EXERCISE REQUIREMENTS: For every line in the records below that holds "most", make a copy.

Records from a data collection
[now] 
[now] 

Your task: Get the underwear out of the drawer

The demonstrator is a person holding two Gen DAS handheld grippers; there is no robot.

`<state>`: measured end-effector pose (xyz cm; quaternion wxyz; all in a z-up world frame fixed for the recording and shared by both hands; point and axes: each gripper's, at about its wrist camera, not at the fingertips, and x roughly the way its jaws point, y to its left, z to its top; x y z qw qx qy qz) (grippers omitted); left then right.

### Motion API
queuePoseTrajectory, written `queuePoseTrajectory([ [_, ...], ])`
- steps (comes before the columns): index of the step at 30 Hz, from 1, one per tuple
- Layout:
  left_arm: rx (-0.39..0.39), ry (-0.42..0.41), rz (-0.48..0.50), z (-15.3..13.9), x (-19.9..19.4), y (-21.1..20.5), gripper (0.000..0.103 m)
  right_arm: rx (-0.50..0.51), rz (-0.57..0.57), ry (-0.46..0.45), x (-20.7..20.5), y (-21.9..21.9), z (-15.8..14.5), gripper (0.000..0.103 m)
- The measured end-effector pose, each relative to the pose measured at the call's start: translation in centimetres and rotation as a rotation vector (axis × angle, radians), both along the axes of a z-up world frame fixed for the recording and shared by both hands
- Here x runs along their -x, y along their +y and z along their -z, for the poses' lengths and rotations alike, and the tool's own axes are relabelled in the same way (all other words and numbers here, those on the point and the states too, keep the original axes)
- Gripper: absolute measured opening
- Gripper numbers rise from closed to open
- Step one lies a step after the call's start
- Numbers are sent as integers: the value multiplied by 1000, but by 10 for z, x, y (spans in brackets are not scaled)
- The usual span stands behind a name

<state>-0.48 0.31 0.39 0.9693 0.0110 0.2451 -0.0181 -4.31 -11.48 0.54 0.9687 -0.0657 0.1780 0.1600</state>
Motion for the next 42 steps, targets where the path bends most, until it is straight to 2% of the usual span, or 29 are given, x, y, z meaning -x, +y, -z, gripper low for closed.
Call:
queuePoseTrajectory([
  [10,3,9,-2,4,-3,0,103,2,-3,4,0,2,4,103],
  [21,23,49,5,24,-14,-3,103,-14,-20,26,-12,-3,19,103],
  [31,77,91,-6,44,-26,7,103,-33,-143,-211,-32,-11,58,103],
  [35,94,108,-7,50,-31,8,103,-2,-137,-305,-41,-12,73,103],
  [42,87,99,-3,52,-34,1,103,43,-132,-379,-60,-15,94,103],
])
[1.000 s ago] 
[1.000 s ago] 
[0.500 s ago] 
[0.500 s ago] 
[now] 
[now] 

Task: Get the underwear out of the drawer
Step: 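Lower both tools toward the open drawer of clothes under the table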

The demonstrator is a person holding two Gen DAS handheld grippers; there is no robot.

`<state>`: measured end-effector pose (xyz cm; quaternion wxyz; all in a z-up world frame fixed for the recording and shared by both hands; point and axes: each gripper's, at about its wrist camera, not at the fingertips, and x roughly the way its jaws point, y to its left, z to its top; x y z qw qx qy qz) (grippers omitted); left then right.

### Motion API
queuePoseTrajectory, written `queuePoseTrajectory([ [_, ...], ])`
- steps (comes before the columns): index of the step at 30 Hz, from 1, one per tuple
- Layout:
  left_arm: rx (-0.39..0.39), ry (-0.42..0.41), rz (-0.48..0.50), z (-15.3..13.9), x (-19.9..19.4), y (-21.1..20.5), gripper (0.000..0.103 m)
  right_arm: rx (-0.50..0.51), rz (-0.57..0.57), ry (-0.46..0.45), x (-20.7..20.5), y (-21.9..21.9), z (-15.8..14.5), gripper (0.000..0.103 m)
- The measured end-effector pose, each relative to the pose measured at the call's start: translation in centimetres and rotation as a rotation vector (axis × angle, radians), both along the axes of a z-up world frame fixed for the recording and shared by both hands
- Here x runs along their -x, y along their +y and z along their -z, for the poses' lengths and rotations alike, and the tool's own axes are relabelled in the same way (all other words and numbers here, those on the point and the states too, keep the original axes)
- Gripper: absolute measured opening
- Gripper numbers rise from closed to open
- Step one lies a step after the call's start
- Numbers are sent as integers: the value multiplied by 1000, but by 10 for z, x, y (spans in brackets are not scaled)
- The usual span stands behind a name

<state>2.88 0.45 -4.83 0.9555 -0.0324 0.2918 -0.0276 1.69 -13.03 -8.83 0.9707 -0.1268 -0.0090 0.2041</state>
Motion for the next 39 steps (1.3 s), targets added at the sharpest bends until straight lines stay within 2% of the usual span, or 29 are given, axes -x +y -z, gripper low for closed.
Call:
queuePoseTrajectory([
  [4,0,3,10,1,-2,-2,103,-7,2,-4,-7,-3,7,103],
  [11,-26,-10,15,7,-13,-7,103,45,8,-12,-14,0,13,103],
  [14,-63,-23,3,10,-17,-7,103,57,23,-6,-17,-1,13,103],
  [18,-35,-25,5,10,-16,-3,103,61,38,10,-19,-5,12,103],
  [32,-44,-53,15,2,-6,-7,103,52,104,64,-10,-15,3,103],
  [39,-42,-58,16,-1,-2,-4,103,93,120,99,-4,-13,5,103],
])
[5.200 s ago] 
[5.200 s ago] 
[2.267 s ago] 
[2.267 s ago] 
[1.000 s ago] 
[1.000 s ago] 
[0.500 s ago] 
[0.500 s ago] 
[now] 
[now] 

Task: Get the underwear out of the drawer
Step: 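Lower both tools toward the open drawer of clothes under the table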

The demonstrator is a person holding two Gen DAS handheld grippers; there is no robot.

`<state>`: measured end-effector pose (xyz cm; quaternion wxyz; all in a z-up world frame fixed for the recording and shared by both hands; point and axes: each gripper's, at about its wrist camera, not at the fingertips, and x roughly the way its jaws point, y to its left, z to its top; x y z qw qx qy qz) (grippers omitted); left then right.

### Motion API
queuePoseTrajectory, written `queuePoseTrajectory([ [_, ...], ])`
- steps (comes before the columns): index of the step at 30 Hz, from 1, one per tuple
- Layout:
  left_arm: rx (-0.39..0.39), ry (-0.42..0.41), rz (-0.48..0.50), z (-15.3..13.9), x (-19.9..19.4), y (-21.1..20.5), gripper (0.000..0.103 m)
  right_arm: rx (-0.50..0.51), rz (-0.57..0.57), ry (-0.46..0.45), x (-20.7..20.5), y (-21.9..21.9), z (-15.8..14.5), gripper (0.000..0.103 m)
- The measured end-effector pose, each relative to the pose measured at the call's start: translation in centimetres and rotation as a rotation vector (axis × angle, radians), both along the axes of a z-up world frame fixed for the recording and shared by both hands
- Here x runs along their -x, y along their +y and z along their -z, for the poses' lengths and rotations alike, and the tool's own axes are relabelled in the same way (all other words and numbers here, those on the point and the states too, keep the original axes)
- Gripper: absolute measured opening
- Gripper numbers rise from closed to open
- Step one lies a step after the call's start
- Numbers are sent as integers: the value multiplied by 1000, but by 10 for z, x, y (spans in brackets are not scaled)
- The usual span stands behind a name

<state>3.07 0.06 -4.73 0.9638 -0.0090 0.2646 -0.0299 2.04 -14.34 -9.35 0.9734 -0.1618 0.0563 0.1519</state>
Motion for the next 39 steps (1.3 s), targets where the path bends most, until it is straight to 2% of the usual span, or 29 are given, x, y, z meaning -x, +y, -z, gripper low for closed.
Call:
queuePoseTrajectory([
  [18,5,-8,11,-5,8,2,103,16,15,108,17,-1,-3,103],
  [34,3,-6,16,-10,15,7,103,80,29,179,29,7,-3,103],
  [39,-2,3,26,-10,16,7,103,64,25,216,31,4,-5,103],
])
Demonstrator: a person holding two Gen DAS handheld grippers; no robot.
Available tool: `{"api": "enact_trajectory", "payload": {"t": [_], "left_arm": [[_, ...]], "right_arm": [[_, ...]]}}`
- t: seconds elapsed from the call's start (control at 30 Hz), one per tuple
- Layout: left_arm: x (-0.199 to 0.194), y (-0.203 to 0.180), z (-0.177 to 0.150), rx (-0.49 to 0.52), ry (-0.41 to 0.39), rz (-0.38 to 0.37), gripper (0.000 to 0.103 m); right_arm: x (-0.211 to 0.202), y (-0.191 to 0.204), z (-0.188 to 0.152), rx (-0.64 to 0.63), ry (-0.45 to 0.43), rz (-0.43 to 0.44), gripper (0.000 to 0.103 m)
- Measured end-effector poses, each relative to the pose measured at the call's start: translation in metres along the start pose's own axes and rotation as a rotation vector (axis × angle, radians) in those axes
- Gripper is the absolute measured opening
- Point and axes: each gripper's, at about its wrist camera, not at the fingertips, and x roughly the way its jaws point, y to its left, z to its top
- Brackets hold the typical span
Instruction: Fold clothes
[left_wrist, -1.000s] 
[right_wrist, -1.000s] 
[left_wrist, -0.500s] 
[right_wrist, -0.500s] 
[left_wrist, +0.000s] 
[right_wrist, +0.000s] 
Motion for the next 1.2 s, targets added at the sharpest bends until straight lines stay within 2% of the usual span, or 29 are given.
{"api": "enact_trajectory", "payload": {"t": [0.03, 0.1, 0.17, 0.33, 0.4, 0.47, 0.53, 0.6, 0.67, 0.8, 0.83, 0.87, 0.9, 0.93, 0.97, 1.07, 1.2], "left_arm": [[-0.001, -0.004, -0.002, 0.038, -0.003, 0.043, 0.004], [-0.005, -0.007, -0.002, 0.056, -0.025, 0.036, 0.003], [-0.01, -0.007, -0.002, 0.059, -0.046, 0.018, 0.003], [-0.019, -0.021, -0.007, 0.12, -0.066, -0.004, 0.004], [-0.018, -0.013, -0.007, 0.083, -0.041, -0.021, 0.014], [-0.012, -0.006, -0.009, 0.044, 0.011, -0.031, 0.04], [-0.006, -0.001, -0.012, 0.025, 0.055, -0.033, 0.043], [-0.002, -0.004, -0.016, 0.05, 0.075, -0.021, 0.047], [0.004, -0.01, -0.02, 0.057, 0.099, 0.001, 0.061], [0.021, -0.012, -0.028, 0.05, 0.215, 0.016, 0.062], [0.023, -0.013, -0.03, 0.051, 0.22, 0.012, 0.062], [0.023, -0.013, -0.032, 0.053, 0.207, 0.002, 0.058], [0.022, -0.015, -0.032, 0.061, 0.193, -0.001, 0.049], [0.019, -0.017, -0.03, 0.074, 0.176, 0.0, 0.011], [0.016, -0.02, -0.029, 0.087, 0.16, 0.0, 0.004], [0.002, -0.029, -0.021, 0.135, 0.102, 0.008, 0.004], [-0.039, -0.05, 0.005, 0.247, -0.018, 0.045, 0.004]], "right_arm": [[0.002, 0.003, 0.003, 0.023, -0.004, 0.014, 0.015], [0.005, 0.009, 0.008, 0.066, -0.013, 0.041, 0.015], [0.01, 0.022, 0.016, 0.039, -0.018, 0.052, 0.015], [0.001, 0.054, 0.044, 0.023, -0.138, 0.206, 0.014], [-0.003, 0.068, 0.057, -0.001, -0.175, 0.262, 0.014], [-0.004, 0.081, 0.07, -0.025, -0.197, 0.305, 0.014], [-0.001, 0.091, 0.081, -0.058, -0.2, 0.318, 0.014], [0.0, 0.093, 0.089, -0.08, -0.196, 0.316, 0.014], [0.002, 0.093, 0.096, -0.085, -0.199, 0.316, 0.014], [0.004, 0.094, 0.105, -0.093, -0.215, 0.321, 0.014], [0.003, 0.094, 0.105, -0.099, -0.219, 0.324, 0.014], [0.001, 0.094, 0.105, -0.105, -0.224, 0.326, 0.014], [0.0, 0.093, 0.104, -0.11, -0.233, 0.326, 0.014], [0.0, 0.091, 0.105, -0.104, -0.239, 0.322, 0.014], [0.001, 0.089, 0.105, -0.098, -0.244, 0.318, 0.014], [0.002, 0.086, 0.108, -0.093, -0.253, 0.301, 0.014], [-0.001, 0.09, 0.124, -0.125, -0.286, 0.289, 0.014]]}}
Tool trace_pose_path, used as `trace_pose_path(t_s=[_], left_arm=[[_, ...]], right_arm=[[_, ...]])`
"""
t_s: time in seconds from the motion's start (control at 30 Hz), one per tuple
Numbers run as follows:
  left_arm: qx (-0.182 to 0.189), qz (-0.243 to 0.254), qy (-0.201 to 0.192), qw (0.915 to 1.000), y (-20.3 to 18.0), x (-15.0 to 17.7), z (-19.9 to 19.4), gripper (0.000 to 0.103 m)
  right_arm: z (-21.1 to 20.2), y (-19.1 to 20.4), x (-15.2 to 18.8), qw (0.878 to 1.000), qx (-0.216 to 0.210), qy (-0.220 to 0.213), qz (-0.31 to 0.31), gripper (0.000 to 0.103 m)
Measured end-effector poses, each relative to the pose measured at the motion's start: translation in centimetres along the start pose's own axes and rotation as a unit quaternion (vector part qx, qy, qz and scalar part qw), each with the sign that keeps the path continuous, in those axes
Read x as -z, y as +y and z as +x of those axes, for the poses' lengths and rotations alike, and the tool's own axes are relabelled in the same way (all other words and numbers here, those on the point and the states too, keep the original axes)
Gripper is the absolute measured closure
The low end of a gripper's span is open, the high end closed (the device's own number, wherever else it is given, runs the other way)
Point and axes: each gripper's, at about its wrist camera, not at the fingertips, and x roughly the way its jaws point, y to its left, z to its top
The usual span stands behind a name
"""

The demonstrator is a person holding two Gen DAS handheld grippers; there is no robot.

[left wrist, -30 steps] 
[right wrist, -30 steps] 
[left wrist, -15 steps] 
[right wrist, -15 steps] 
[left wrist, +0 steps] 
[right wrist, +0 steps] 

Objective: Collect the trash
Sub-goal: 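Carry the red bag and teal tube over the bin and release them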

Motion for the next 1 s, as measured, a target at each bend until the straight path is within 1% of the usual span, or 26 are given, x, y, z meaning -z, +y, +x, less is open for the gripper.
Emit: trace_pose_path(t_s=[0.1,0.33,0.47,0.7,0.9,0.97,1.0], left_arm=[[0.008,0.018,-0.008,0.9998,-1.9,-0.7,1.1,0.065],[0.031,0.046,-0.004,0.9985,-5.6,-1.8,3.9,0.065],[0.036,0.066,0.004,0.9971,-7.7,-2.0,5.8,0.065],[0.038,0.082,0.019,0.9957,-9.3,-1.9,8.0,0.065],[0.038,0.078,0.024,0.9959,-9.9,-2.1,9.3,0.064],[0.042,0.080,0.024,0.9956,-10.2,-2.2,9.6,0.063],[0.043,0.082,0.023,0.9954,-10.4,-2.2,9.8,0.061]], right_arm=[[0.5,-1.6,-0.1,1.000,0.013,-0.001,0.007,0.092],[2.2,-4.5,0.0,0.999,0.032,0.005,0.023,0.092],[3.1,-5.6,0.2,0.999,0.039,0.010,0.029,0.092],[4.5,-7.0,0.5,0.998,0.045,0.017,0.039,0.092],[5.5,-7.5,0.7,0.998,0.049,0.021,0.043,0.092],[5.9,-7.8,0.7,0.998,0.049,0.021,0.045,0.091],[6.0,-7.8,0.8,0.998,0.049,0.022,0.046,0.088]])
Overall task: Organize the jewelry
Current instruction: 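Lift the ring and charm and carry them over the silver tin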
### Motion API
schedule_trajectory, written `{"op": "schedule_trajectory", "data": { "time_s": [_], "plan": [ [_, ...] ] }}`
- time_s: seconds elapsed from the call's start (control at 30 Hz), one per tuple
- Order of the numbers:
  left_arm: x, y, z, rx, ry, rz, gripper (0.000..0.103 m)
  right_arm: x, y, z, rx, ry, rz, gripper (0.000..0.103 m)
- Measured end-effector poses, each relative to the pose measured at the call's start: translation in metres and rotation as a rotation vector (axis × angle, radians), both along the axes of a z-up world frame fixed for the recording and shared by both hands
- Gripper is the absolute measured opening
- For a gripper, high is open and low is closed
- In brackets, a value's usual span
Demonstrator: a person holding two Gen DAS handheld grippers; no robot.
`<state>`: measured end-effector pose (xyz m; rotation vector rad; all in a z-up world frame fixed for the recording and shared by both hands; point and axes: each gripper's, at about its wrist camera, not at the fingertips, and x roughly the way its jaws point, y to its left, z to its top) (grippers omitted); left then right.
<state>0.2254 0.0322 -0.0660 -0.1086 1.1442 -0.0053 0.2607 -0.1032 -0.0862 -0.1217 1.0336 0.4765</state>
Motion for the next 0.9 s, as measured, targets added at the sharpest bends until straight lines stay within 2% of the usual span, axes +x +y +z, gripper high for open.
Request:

EXERCISE ANSWER:
Motion for the next 42 steps, targets where the path bends most, until it is straight to 2% of the usual span, or 29 are given, x, y, z meaning -x, +y, -z, gripper low for closed.
Motion for the next 39 steps (1.3 s), targets where the path bends most, until it is straight to 2% of the usual span, or 29 are given, x, y, z meaning -x, +y, -z, gripper low for closed.

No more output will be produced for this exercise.